» **WHAT YOU ARE ASKED TO DO**
Reproduce nothing but the closing run of lines: the line with "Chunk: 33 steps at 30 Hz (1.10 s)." and each line that follows it to the end of the data.

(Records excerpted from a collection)
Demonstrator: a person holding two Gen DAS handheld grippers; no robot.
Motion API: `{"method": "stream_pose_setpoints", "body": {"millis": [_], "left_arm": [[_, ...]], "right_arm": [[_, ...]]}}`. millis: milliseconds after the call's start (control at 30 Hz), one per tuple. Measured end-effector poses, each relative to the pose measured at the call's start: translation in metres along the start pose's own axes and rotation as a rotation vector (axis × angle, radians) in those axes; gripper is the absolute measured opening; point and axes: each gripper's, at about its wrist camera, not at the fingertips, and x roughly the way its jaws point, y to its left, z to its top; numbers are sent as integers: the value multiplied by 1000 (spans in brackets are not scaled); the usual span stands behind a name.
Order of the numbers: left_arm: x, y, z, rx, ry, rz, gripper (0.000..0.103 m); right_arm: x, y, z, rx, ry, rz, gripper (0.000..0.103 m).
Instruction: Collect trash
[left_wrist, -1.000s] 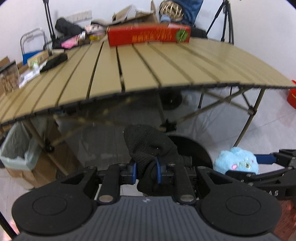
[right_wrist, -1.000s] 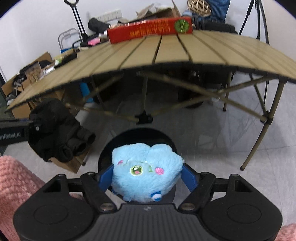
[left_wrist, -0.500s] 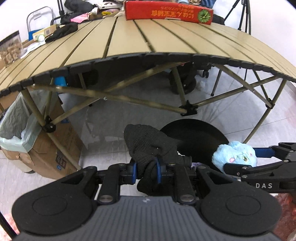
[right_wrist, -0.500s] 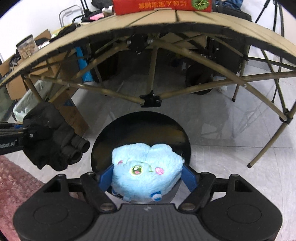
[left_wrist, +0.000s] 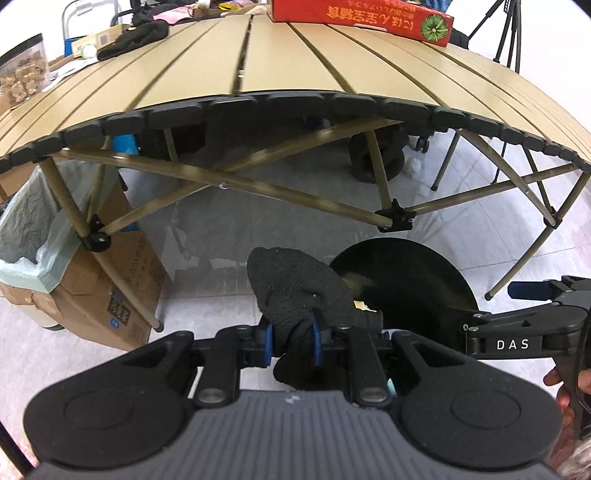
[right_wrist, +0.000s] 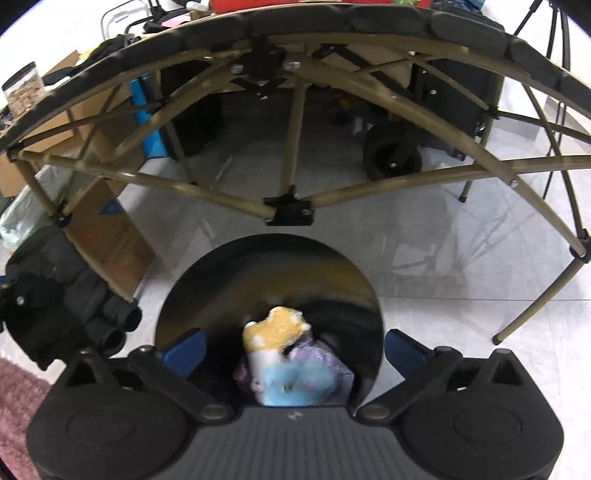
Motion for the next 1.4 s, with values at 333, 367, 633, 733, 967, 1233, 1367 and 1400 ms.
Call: {"method": "stream_pose_setpoints", "body": {"millis": [333,367,633,733,967,1233,1367,1400], "left_arm": [[22,-40,13,74,32,-40,20],[24,-45,14,85,32,-43,20],[42,-83,18,156,66,-69,20],[48,-94,19,178,82,-81,24],[52,-99,21,154,71,-63,103],[59,-88,22,114,146,-45,103],[37,-81,19,116,110,-33,103],[28,-80,17,124,89,-28,103]], "right_arm": [[-3,-43,-2,89,3,-120,103],[-4,-49,-2,104,6,-129,103],[-15,-85,-8,186,8,-174,103],[-18,-93,-12,207,7,-177,103],[-24,-92,-12,203,-5,-157,103],[-27,-90,-10,202,-11,-151,103],[-38,-88,-14,226,-32,-133,103],[-44,-87,-16,230,-41,-126,103]]}}
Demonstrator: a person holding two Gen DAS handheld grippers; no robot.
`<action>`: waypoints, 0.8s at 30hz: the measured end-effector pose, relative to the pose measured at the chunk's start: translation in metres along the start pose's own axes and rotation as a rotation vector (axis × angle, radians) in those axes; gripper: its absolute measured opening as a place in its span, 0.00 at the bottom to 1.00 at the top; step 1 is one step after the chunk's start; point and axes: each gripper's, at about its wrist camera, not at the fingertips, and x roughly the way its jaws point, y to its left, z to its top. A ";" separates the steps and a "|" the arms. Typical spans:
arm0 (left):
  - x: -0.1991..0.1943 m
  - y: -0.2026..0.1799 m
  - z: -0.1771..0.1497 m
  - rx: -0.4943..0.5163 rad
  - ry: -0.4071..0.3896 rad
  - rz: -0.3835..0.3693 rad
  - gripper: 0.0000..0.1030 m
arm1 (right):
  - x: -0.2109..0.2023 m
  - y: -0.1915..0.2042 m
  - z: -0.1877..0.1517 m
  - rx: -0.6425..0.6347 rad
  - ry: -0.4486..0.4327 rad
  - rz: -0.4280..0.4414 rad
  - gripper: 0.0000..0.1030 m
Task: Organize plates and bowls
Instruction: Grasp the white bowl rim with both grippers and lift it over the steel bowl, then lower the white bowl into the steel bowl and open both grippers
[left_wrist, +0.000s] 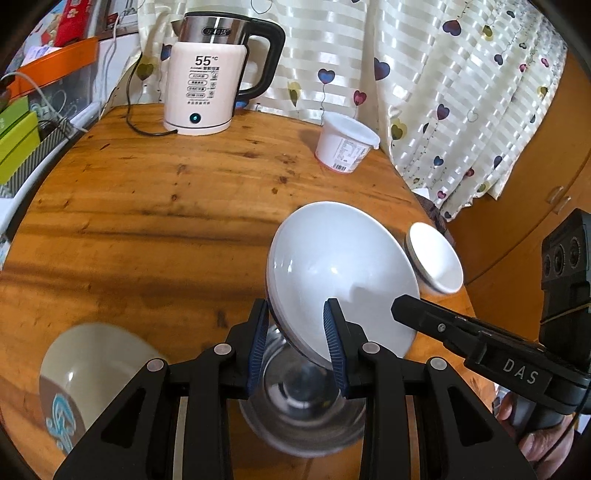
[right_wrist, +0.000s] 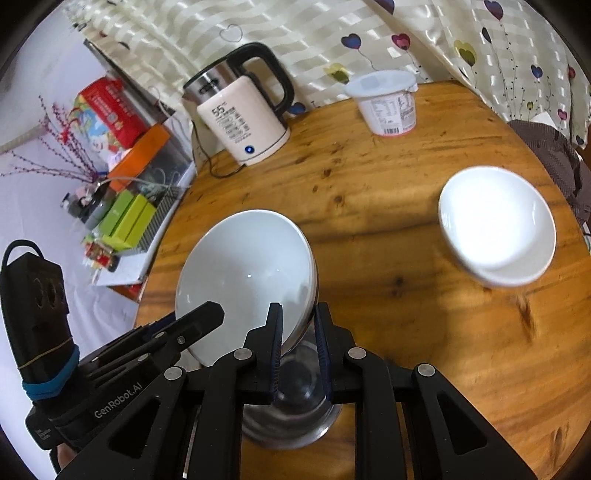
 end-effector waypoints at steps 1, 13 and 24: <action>-0.001 0.000 -0.003 0.000 0.004 0.003 0.31 | 0.000 0.000 -0.002 0.001 0.004 0.002 0.17; 0.005 0.003 -0.039 -0.014 0.078 0.032 0.31 | 0.009 -0.007 -0.032 0.011 0.086 -0.005 0.17; 0.012 0.000 -0.050 0.001 0.117 0.036 0.31 | 0.017 -0.013 -0.039 0.019 0.125 -0.017 0.17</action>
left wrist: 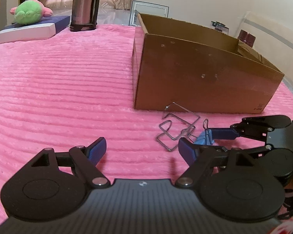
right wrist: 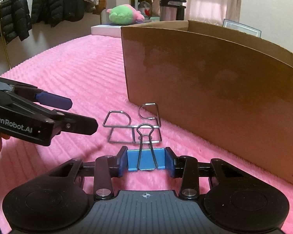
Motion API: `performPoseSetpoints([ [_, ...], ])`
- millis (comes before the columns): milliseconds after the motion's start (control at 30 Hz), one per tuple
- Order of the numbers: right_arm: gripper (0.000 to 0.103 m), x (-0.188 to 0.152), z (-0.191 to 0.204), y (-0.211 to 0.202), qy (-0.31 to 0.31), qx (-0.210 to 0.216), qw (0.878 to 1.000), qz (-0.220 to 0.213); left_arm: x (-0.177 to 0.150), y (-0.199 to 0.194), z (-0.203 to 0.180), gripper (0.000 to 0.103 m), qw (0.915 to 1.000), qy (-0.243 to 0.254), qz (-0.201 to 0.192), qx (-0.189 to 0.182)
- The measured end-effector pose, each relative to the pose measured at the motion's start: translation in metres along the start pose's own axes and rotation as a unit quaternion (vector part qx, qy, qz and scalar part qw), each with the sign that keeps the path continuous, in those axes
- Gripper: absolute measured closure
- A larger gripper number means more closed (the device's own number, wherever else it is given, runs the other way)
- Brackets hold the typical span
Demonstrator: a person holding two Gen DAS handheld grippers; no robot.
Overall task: Organize rigid objects
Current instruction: 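Grasp the blue binder clip with the right tool while the left grasps the wire clip, then lift the wire clip and blue binder clip with both tools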
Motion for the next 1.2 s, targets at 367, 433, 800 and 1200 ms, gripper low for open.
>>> performPoseSetpoints([
  [367,0.067,-0.029,-0.031,-0.046,0.077,-0.061,0.995,-0.008,0.007,0.012,-0.032,0.026,0.9972,0.071,-0.015,-0.017],
  [433,0.067,-0.031,-0.038,-0.052,0.089,-0.069,0.994,-0.008,0.01,0.019,-0.038,0.026,0.9949,0.097,-0.018,-0.022],
  [800,0.067,-0.037,-0.047,-0.059,0.11,-0.085,0.99,-0.008,0.012,0.046,-0.055,0.063,0.9827,0.173,0.006,-0.065],
  [1200,0.067,-0.039,-0.045,-0.072,0.122,-0.088,0.989,-0.013,-0.008,0.017,-0.067,0.078,0.9901,0.115,0.022,-0.077],
])
Point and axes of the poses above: each gripper's, at about its wrist camera, not at the fingertips, and y roughly the way its jaws point, z to its left, x to its top, the point moved 4 cm from there along y, roughly the way its jaws point, and after that the axes turned 1 degree about y, right-handed, at the moved point
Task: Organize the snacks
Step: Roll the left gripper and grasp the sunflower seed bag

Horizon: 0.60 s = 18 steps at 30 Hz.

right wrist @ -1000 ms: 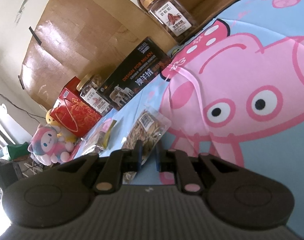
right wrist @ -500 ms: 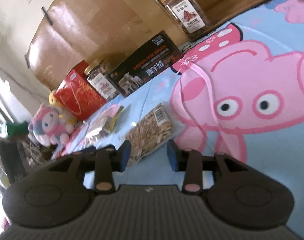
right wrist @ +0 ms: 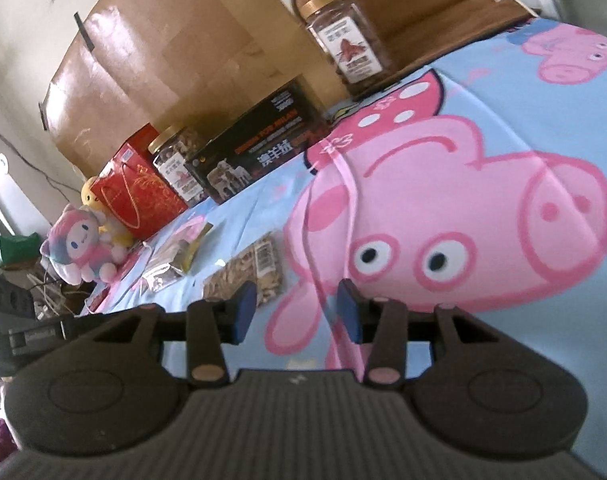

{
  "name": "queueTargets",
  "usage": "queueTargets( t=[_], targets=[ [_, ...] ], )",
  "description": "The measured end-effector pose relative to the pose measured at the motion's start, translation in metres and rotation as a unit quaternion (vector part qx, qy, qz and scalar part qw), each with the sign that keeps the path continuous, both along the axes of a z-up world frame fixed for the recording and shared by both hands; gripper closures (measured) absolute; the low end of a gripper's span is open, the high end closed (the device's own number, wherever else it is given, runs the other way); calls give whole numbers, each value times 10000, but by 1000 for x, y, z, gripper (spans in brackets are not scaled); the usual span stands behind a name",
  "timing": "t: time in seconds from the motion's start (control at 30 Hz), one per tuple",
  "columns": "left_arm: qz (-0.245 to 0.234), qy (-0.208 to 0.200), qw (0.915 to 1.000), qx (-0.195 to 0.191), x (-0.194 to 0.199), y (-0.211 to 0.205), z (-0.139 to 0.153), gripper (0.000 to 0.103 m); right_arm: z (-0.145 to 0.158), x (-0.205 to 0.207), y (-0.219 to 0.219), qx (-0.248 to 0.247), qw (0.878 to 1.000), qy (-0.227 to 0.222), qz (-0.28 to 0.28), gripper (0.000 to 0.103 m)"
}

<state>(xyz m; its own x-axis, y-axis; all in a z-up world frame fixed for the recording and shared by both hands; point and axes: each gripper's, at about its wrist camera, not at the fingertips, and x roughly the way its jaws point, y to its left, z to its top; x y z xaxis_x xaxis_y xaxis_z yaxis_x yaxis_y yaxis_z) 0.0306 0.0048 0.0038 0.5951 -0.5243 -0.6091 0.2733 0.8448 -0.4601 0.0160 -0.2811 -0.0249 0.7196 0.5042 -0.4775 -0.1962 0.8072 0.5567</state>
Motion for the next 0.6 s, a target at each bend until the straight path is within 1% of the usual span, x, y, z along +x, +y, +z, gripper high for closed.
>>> queueTargets(
  t=[0.13,0.2,0.23,0.27,0.3,0.33,0.37,0.4,0.43,0.47,0.5,0.57,0.6],
  targets=[
    [-107,283,9977,-612,11,1,-4,16,-2,5,7,61,9999,-52,115,55],
    [-168,459,9938,-995,17,2,-8,18,-2,7,10,115,9998,-44,177,55],
    [-223,616,9897,-1276,21,3,-12,18,-3,9,11,204,9995,-9,241,54],
    [-182,683,9867,-1466,24,5,-14,20,-4,10,12,330,9991,33,274,53],
    [-211,791,9829,-1647,27,7,-17,25,-4,10,11,393,9989,32,248,53],
    [-183,814,9804,-1785,28,9,-19,29,-5,11,11,476,9985,45,281,53],
    [-205,880,9758,-1993,30,13,-22,37,-7,11,10,565,9980,40,284,53],
    [-260,980,9686,-2269,32,16,-26,44,-7,11,9,612,9977,36,289,54],
    [-290,1025,9632,-2466,32,19,-28,46,-7,11,9,608,9977,27,294,55],
    [-303,1006,9601,-2592,34,20,-29,51,-7,10,9,570,9979,1,306,56],
    [-332,936,9596,-2634,34,20,-28,54,-7,10,10,545,9980,-21,318,56],
    [-437,820,9599,-2645,36,17,-24,56,-7,10,11,501,9982,-70,335,56],
    [-464,793,9619,-2576,37,13,-22,56,-7,11,12,481,9982,-99,345,56]
  ],
)
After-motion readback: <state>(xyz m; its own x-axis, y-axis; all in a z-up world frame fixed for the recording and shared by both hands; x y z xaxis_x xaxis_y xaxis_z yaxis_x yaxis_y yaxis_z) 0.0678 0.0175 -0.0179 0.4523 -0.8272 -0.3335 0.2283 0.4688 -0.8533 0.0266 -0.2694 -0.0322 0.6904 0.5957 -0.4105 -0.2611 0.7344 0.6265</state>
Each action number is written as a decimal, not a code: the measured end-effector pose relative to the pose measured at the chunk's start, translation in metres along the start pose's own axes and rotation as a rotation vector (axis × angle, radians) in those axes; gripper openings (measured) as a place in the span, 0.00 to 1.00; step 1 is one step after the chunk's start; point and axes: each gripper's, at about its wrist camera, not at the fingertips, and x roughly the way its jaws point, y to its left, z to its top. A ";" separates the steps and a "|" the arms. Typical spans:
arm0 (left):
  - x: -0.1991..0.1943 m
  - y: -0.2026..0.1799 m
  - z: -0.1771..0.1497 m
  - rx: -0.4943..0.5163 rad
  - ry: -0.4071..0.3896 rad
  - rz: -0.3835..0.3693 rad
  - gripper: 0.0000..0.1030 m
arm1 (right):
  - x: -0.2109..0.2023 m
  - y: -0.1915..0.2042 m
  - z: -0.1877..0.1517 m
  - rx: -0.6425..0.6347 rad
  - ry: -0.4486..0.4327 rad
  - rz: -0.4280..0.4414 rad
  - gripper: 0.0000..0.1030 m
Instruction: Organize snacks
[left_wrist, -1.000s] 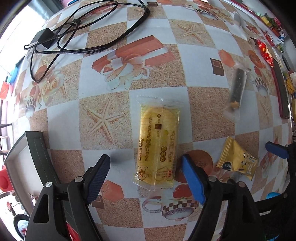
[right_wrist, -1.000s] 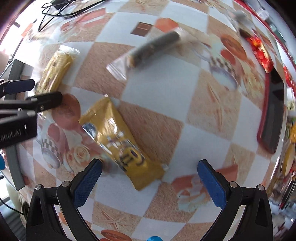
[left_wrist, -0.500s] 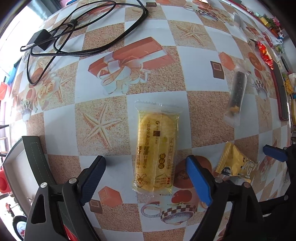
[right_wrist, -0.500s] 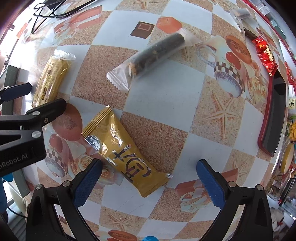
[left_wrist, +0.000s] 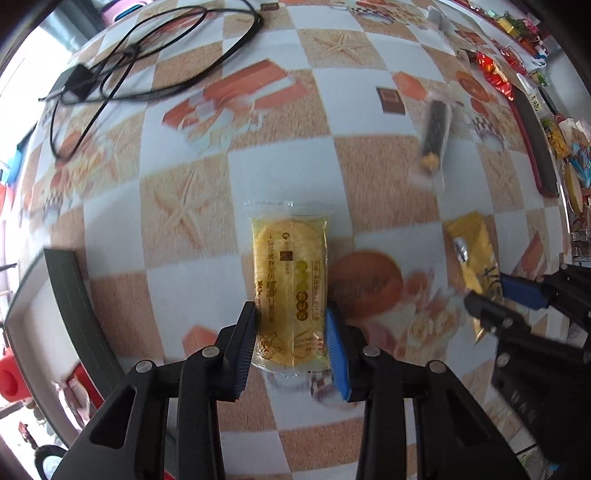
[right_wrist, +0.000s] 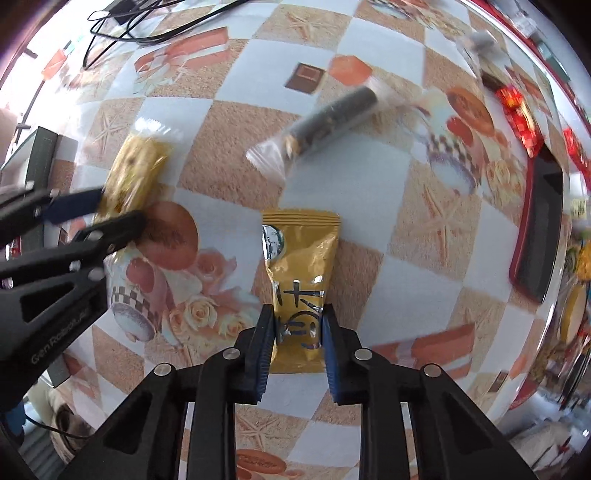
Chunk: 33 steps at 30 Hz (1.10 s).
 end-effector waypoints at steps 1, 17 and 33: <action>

» **PROBLEM SOLUTION**
Chunk: 33 steps at 30 Hz (1.10 s).
 end-effector waypoints at steps 1, 17 and 33: <action>

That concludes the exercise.